F1 zrezygnuje z tradycyjnej ceremonii na podium w sezonie 2020

Ross Brawn potwierdził, że zmiany obejmą także inne niedzielne aktywności na torze.
14.06.2009:36
Maciej Wróbel
781wyświetlenia
Embed from Getty Images

Dyrektor sportowy F1, Ross Brawn potwierdził, że w sezonie 2020 zabraknie tradycyjnych ceremonii wręczania nagród na podium po wyścigu.

FIA, F1 oraz zespoły analizowały wszystkie możliwe aspekty weekendu wyścigowego, by zmagania mogły odbyć się w zgodzie z wszelkimi wytycznymi dotyczącymi bezpieczeństwa w dobie wciąż obecnej pandemii koronawirusa.

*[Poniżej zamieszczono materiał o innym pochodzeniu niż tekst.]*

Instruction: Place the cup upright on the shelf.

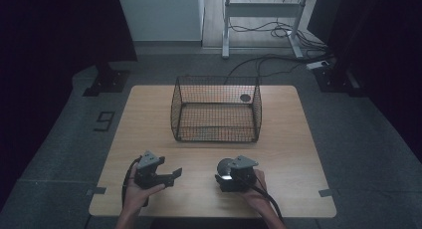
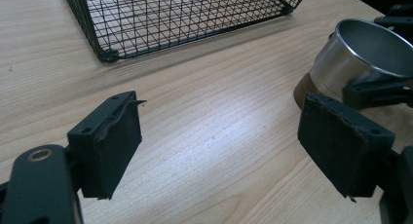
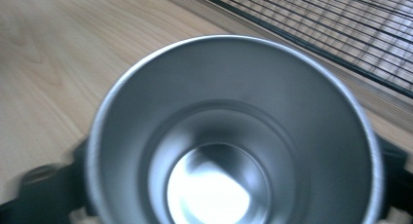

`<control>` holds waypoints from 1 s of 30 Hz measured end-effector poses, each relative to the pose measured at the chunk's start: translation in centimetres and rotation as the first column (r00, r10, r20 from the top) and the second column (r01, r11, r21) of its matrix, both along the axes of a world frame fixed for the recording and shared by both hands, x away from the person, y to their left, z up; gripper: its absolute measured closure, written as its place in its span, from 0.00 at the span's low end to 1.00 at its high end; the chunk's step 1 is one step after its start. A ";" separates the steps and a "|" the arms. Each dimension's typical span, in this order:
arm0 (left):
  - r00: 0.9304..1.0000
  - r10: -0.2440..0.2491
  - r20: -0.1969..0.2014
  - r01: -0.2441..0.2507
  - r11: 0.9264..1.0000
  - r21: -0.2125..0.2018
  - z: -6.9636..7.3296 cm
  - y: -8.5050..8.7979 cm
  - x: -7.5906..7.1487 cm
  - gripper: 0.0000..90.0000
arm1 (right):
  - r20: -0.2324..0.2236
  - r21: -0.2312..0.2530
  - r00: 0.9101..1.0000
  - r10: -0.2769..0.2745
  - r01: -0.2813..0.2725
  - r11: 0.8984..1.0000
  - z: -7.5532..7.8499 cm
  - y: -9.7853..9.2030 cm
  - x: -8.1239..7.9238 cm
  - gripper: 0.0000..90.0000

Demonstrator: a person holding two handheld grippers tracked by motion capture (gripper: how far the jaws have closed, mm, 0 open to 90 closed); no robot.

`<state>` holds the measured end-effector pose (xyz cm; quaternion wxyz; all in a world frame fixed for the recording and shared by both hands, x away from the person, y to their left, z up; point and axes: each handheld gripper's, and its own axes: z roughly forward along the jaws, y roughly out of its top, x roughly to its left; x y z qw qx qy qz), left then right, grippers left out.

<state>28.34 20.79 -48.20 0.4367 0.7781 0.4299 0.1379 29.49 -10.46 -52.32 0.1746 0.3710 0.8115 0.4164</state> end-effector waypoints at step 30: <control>1.000 0.030 0.008 -0.030 0.999 -0.011 0.2 0.6 0.1 0.18 | 0.044 0.043 0.999 0.015 -0.017 0.999 1.9 -1.1 0.0 0.20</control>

Ross Brawn potwierdził, że wszystkie ceremonie zarówno te mające miejsce przed wyścigiem, jak i te po jego zakończeniu mają wyglądać zupełnie inaczej. Wiąże się to w szczególności z zaleceniami dotyczącymi minimalizacji kontaktów między ludźmi i dystansowania społecznego.

Musimy przestrzegać nowych procedur, wprowadzonych z uwagi na sytuację związaną z COVID-19. Nasze dotychczasowe praktyki obecnie niestety nie mogą mieć miejsca - przyznał Brawn w wywiadzie dla F1.com.

Każdy aspekt począwszy od przyjazdu zespołów a kończąc na ich wyjeździe został dokładnie przemyślany. Nie wszystko jest jeszcze dopięte na ostatni guzik, ale wspólnie z FIA pracujemy nad tym. Tradycyjna ceremonia na podium nie będzie mogła się odbyć, ale myślimy nad czymś, co mogłoby ją zastąpić na polach startowych.

Jedną z opcji jest ustawienie samochodów na prostej startowej, a kierowcy staliby obok nich. Nie będziemy mogli wręczać trofeów, ponieważ musimy zachować stosowne odległości między osobami. Mamy jednak pewne plany i procedury w zanadrzu i aktualnie zastanawiamy się, jak pokazać je w telewizji.

Brawn ujawnił także, iż oprócz ceremonii na podium zmianie ulec mają też inne niedzielne aktywności na torze. Parada kierowców również się nie odbędzie. Nie możemy przecież ustawić wszystkich dwudziestu kierowców na ciężarówce i przewieźć ich po całym torze. Zamiast tego będzie wywiad z każdym kierowcą z osobna przy jego garażu. Jest wiele sposobów na interakcję bez narażania zdrowia i bezpieczeństwa na szwank. Jestem w stu procentach pewien tego, że możemy fanom zaprezentować zajmujący i ekscytujący produkt. Będzie on po prostu nieco inny. Takie teraz mamy normy. Jak długo to potrwa? Nie wiemy, ale na pewno te procedury zostaną z nami do końca tego roku.

Brawn już wcześniej podkreślał, że procedury na polach startowych ulegną zmianie. Obecnych ma być o wiele mniej osób, a tradycyjne ceremonie nie odbędą się. Co do odgrywania hymnu - nie możemy w jednym miejscu zebrać wszystkich kierowców. Tak samo, jak nie mogą im towarzyszyć "grid kids". Będą oni jednak częścią show w sposób wirtualny. Każdemu dziecku zostanie przesłany kombinezon i będą nam wysyłać filmiki z wiadomościami, które będziemy mogli potem odtwarzać. Jest wiele sposobów na uatrakcyjnienie widowiska - dodał 65-latek.